XP is caused by a genetic mutation.
Sufferers need full sun protection, including clothing, sunscreen, and dark sunglasses.
Eighty to 90 percent of patients also experience:
- Joint pain
- Cognitive problems
- Teeth abnormalities
Because patients are at a high risk of sunburn, skin cancer is very common in patients.
There is no cure for XP.
Management of the condition includes protection from UV light, frequent skin exams and rapid removal of cancerous tissue.
Source: National Center for Advanced Translation Sciences
Fatima struggled to accept her state of health when she was growing up and she had to drop out of school at age 13 because it was considered too dangerous for her to attend and expose her skin to the light.
At the age of 16, Fatima began to investigate her condition and admitted to feeling “deprived of her youth” after learning that this could lead to premature death.
“It was a tough journey to get to where I am now,” she says. “I was struggling and it was difficult to accept my health problem.
“I had to give up my studies and do all my schooling from home, which made me feel like I was deprived of my childhood.
Nevertheless, at the age of sixteen I googled my illness and did a lot of research into it.
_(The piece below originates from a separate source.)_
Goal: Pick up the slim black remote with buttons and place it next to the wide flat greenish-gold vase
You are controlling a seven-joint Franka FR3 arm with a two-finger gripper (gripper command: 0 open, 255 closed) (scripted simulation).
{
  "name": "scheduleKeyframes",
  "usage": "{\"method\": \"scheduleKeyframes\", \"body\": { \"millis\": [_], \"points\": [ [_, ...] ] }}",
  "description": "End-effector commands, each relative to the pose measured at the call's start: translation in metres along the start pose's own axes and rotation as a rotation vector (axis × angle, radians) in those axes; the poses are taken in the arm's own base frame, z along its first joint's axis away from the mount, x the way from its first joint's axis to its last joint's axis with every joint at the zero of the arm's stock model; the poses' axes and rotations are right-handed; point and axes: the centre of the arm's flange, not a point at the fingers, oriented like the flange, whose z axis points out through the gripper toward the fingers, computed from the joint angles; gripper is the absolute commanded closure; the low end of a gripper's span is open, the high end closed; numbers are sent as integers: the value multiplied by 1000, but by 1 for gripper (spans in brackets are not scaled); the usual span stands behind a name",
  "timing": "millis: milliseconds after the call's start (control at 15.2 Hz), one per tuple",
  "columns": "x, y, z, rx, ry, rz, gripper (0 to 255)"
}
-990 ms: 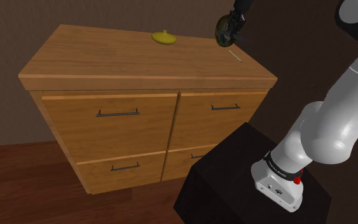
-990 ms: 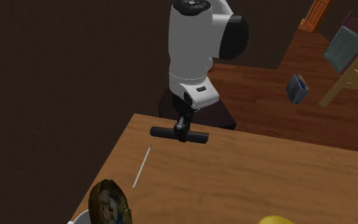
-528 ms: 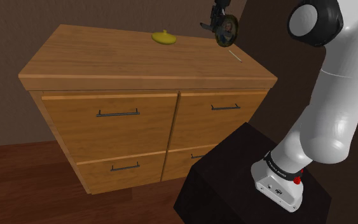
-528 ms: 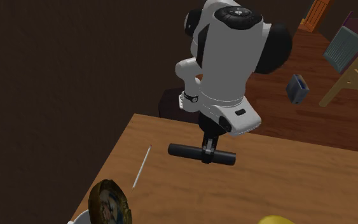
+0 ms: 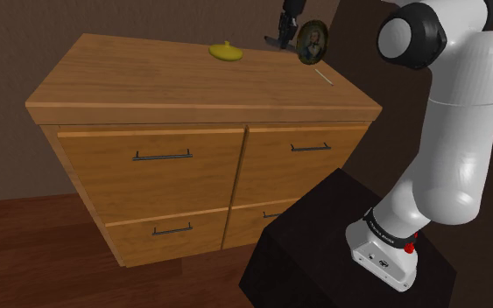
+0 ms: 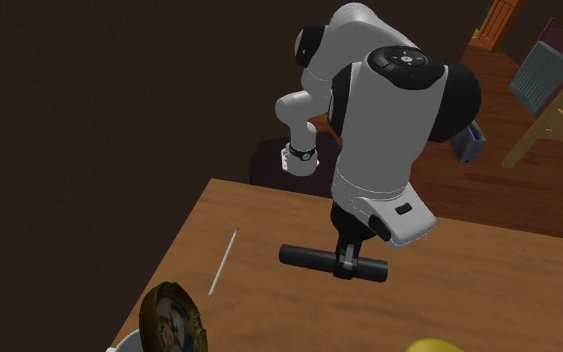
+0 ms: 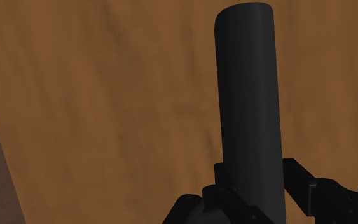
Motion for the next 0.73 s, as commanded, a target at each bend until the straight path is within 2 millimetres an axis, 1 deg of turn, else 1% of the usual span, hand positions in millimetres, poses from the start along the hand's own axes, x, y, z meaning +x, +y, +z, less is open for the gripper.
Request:
{"method": "scheduleKeyframes", "body": {
  "millis": [0,660],
  "points": [
    [1,0,10,-1,0,0,255],
    [0,-4,63,-1,0,0,255]
  ]
}}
I found out that this disease is quite dangerous and can lead to death.
Fatima must also wear SPF 90 sunscreen, as well as her helmet, which she must reapply every hour to ensure she is protected
The condition prevents the skin from repairing itself after exposure to ultraviolet rays, which is present in daylight and some artificial light that keeps Fatima in the picture while keeping her mask indoors
“My parents never told me about the real danger of my illness because they wanted to protect me, but the more I learned about my illness, the stronger I got.”
Now Fatima is passionate about raising awareness of Xeroderma pigmentosum and hopes that by sharing her story, she can show other patients that they can still live full lives.
“This disease is very difficult to treat, but I prefer to stay at home to protect myself from UV damage.
Fatima has undergone 55 surgeries to remove areas of concern on her eyes, tongue, nose and head to date.
There is no known cure for Xeroderma pigmentosum, and according to the NHS, only 70 percent of those who have it live, over the age of 40, in the UK.
Fatima’s family (photo) has always supported her and they take pride in her advocacy work
Fatima is now passionate about raising awareness of xeroderma pigmentosum and belongs to the Association of Solidarity with Children of the Moon, which helps people living with the condition
She hopes that by telling her own story, she can show other patients with the condition that they can still live a full life
Fatima’s family has always supported her and they take pride in her advocacy work.
“It is so important to me to raise awareness because my disease is rare and unknown, so I need to raise awareness so that people are aware of the danger of this disease in the future,” she explains.
“I am very optimistic, so I am sure I can inspire many people to deal with the disease. My family was so supportive, they are always proud of me.
“I want to tell people to live every day like it’s the last one, no matter what, life is short, so people have to live it to the fullest.”